From the NYT article:

Amid all the grim economic data and a chorus of warnings of a fresh recession, one group on Wall Street has remained remarkably optimistic despite the dangers that may lie ahead — the research analysts who track individual companies.

Typically bullish in the best of times, this group has barely budged on its expectations for earnings in the second half of 2011, even as the economists and strategists at the big brokerage firms have steadily ratcheted down their forecasts for overall economic growth.

That disconnect could prove painful for investors. On Friday, shares of Hewlett-Packard were punished after the technology giant reported results below analysts’ projections and warned them to bring down future numbers. Earlier in the week, similar shortfalls caused shares of Dell and Urban Outfitters to sink.

Let’s imagine this dynamic. Analysts, shareholders, firms expect earnings to grow at an unrealistic rate (why would they? because they have in the past). When the earnings fail to materialize, share prices plunge and firms lay off employees and sell assets until they believe they can return to the high earnings growth rate.  At some (low) level of capital, the current earnings + growth rate will meet the high expectations — even if this requires idle workers and empty storefronts.

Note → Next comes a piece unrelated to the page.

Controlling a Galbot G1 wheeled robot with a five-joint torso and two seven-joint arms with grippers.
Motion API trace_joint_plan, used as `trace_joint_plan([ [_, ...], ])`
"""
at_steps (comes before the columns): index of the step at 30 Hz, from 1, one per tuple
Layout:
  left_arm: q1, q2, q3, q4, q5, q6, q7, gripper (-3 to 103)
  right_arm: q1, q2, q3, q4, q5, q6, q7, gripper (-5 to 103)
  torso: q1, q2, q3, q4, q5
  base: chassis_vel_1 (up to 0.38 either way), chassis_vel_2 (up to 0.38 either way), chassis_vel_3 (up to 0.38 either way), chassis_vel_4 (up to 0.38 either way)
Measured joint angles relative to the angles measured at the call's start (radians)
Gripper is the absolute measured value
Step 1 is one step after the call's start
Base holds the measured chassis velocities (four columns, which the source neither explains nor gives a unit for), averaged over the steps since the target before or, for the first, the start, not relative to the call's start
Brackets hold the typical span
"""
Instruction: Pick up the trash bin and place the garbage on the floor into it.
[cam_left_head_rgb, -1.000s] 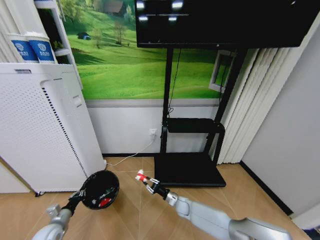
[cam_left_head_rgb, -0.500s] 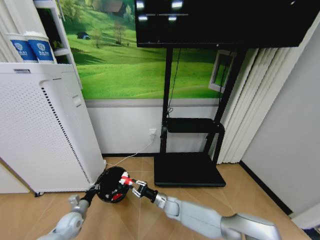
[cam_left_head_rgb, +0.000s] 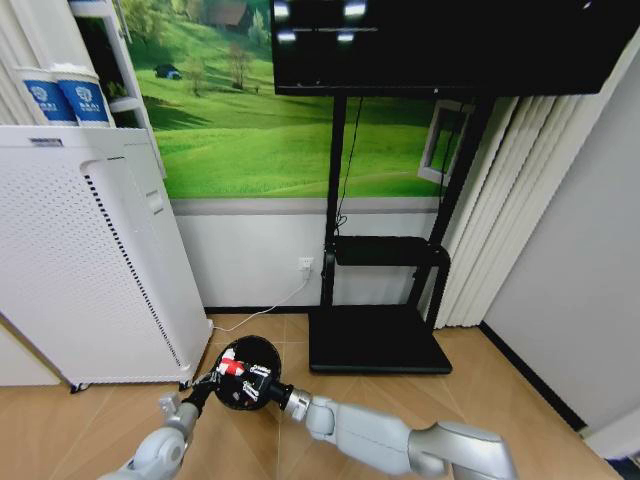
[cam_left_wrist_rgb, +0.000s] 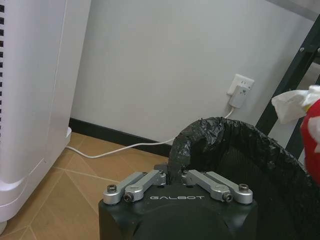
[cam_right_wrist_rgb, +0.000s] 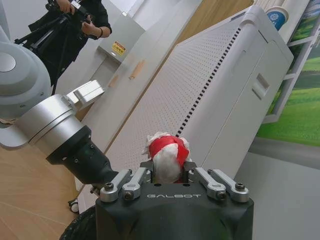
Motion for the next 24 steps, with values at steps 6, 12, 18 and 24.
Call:
trace_joint_plan([
  [6, 0.016, -0.007, -0.005, -0.012, 0.006, 0.000, 0.004, 6, -0.004, 0.014, -0.003, -0.020, 0.005, -0.001, 0.002, 44, 0.000, 0.000, 0.000, 0.0000, -0.0001, 0.000, 0.000, 0.000, 0.000],
  [12, 0.040, -0.021, -0.017, -0.023, 0.022, 0.000, -0.003, 6, -0.013, 0.005, -0.003, -0.018, 0.020, -0.002, 0.003, 71, 0.000, 0.000, 0.000, -0.0002, -0.0002, 0.000, 0.000, 0.000, 0.000],
  [18, 0.106, -0.030, -0.077, -0.054, 0.040, -0.004, -0.024, 6, -0.035, -0.020, 0.066, -0.026, 0.020, -0.003, 0.042, 93, 0.000, 0.000, 0.000, -0.0002, -0.0001, 0.000, 0.000, 0.000, 0.000],
  [24, 0.268, -0.012, -0.246, -0.138, 0.048, -0.005, -0.029, 6, -0.069, -0.094, 0.198, -0.027, 0.001, -0.004, 0.052, 100, 0.000, 0.000, 0.000, 0.0002, 0.0000, 0.000, 0.000, 0.000, 0.000],
])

NY Times Chimes in on Required Returns

One thought on “NY Times Chimes in on Required Returns

  1. I think you’re absolutely right that the minimum required rate of return is a central piece of the puzzle. But I’d be a little hesitant to theorize it in purely economic terms — it may have something to do with the specific sociology of the firm. In any case, as you say, it’s an important constraint on the effectiveness of monetary policy. If firms are investing only in projects that promise returns 20 points above the funding cost, then a one percent fall in the interest rates is only a small change in the required return, and will increase the number of projects that go forward by a lot less than if firms were following the textbook model and investing in anything with a positive net present value.

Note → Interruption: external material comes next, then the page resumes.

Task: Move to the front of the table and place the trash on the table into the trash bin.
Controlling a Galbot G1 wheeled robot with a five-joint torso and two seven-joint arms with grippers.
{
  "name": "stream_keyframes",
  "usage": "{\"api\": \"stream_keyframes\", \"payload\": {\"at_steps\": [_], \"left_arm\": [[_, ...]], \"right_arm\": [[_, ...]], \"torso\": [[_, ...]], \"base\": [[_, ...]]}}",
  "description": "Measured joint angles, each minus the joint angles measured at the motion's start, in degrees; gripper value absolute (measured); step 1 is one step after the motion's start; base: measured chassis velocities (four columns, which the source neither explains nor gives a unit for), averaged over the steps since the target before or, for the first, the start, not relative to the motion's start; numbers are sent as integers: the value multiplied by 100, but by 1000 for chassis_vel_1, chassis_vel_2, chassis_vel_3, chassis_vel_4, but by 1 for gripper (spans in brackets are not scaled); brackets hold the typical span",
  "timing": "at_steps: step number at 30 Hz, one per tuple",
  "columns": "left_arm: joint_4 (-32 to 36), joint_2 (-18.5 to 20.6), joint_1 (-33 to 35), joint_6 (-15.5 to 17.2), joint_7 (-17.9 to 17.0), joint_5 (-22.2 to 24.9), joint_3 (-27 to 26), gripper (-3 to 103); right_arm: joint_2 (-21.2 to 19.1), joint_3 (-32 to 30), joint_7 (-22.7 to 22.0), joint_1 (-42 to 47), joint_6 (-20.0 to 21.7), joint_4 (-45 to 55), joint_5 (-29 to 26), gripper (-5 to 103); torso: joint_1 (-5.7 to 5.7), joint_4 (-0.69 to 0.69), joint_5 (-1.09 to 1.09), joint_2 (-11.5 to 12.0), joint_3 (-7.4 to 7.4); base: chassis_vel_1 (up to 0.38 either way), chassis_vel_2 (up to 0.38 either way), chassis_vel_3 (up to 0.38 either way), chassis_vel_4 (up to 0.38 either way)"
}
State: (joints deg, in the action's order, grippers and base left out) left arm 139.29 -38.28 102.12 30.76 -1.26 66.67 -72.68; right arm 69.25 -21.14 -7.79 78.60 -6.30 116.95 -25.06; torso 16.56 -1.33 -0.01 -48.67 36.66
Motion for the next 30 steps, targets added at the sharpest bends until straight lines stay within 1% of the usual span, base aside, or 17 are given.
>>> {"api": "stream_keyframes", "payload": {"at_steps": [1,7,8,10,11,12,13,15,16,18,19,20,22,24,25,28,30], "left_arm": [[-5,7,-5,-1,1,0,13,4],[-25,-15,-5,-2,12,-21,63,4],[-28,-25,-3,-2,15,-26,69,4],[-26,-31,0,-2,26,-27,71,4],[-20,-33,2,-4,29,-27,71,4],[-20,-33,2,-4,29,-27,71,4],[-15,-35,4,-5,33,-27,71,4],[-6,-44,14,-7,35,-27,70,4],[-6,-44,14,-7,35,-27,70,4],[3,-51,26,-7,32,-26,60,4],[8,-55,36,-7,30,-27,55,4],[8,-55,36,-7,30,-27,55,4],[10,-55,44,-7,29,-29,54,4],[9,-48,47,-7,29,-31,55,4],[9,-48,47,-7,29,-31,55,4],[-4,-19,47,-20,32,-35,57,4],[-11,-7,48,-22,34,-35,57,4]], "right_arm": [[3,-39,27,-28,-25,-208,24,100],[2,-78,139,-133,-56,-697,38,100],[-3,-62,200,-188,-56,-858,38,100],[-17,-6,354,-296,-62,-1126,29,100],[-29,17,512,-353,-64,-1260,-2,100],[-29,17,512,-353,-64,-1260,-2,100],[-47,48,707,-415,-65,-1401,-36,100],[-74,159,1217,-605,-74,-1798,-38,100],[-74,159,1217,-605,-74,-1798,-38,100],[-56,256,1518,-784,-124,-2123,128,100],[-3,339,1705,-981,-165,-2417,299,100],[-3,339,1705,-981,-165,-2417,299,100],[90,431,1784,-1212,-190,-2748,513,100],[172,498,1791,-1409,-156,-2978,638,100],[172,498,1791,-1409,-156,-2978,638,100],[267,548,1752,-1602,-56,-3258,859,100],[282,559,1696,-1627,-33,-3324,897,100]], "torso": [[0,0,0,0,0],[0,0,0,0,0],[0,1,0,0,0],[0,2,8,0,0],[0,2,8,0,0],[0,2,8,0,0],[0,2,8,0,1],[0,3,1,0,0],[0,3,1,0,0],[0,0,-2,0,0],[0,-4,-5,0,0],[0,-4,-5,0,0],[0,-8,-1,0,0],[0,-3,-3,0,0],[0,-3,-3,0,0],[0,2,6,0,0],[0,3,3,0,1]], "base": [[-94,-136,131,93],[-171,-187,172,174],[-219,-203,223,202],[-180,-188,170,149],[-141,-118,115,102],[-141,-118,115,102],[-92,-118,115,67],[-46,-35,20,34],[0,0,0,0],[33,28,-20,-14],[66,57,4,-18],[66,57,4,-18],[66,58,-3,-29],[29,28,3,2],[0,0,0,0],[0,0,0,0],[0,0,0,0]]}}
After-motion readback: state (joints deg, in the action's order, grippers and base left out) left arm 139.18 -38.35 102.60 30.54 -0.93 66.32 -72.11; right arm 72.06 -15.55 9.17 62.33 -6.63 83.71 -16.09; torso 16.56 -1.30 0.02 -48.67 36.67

    As the man says, “the most stable, and the least easily shifted, element in our contemporary economy has been hitherto, and may prove to be in future, the minimum rate of interest acceptable to the generality of wealth-owners. If a tolerable level of employment requires a rate of interest much below the average rates which ruled in the nineteenth century, it is most doubtful whether it can be achieved merely by manipulating the quantity of money.” In the present context we should talk about the return on financial assets generally rather than the rate of interest, but the point is the same.